The train from DC to Boston was an hour late. After we passed New Haven, the car I was sitting in was two thirds empty. We hit Providence well after midnight, where a few people got on. I was sitting up trying to stay awake. A young man sat two seats in front of me. My attention wandered, and I realized that he was talking to the young woman in front of me.
“You think one of the hostels will be open?’ he asked her.
She wasn’t sure, so I said, “They’ll most likely be closed up at this hour.”
“Will they let me stay in the train station?” he said.
The young woman and I went back and forth on that question, trading opinions as two people will who both know a city pretty well, but who don’t know the exact answer to a specific question. We finally said we thought he’d be better off not trying to stay in the train station. So then he wanted to know, could he stay in the bus station? The young woman and I went back and forth a little bit, and said that would be more likely.
Then it turned out that he wanted to take the train to Maine, but that train doesn’t leave from South Station, so we had to explain to him the difference between North Station and South Station, and how you get from one to the other. He couldn’t quite wrap his head around the fact that one city could have two train stations. Then he went back to whether or not he could spend the night in South Station.
I leaned forward. “Have you ever spent the night in a train station?” I said.
“No,” he said, seemingly surprised that I would even ask.

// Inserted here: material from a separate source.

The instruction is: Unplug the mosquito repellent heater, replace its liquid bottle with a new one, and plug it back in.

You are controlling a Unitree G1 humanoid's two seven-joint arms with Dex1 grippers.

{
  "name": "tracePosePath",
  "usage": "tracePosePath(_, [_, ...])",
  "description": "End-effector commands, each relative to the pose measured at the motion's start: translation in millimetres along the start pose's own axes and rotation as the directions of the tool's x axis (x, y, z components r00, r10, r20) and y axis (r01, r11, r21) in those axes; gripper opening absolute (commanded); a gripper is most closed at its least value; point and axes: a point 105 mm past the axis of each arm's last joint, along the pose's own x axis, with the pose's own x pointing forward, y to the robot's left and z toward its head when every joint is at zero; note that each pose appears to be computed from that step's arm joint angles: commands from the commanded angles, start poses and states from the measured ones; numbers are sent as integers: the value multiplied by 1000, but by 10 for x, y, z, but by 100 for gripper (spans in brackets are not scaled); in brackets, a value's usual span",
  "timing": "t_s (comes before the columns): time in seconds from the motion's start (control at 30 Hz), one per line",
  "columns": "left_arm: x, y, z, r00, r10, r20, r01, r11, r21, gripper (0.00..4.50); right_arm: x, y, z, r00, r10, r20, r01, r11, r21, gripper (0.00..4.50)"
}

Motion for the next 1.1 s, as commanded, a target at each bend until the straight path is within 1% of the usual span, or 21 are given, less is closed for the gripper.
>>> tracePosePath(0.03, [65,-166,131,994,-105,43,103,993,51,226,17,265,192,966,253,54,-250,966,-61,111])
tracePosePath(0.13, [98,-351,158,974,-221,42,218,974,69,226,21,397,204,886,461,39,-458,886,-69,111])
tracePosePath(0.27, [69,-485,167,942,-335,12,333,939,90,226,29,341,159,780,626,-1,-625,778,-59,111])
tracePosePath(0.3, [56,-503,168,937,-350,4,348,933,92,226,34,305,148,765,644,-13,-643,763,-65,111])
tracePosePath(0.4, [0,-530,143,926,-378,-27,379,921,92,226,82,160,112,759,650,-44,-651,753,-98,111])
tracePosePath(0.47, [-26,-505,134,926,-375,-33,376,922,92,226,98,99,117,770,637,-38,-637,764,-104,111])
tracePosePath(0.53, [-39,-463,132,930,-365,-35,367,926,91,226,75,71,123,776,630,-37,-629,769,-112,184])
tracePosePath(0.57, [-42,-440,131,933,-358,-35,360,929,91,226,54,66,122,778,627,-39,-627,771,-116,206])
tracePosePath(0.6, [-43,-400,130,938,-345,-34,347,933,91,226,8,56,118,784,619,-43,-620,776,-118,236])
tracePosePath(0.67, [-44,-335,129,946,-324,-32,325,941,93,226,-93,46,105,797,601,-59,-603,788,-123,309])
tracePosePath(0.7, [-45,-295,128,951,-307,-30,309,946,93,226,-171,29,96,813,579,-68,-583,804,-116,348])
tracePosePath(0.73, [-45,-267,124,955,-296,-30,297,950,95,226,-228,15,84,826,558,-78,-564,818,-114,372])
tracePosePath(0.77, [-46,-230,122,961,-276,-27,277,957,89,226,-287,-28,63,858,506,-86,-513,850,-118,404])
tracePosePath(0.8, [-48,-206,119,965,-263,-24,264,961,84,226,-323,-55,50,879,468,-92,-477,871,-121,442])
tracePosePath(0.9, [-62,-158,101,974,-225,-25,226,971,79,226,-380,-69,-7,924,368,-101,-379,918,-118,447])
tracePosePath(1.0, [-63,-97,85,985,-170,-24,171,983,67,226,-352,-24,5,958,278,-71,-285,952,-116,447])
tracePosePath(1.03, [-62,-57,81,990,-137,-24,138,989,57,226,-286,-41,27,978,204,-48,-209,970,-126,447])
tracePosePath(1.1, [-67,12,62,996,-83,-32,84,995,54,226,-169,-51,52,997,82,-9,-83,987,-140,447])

“Well, take it from me, if you spend the night in a train station, don’t lie down and go to sleep,” I said, “because if you do, a cop will come around and think you’re some homeless guy and tap you on the feet and tell you to move on.”
He thought about that for a moment. Fortunately, just then the young woman remembered there’s an all-night diner around the corner from South Station. Neither of us could remember just where it was, but we told him that he could ask someone in the station for directions. At that point I realized that if we didn’t warn him, he was going to go around downtown Boston asking questions all night, because he wouldn’t realize that asking innocent questions could get him in trouble.
“I could be wrong,” I said, “but you don’t seem like a city kid to me.” He smiled, and acknowledged that he was not a city kid. “So when you get into the city,” I said, “don’t go asking questions like you’re asking us. Just make up your mind where you’re going, and go there, and try to look like you know exactly what you’re doing.”
“Oh God yeah,” said the young woman. We were pulling in to back Bay Station, and she was standing up to get her luggage. “Don’t trust anyone except us. And maybe you shouldn’t trust us,” she added, grinning at him.
We pulled into South Station at about one o’clock. I walked with him over to some security guards. He asked them where the all-night diner was. He was confident, as if he knew exactly where he was going and what he was doing. They told him. I walked him down to Atlantic Avenue, and showed him the bus station on the right, and where he’d find Kneeland Street and the all-night diner on the left.
I left him, and caught a cab for myself, because the subway stops running at 12:30. I still don’t know quite why he got stuck in downtown Boston at one in the morning. But by now, I’m sure he’s safely in Maine, telling everyone about his adventures in the all-night diner.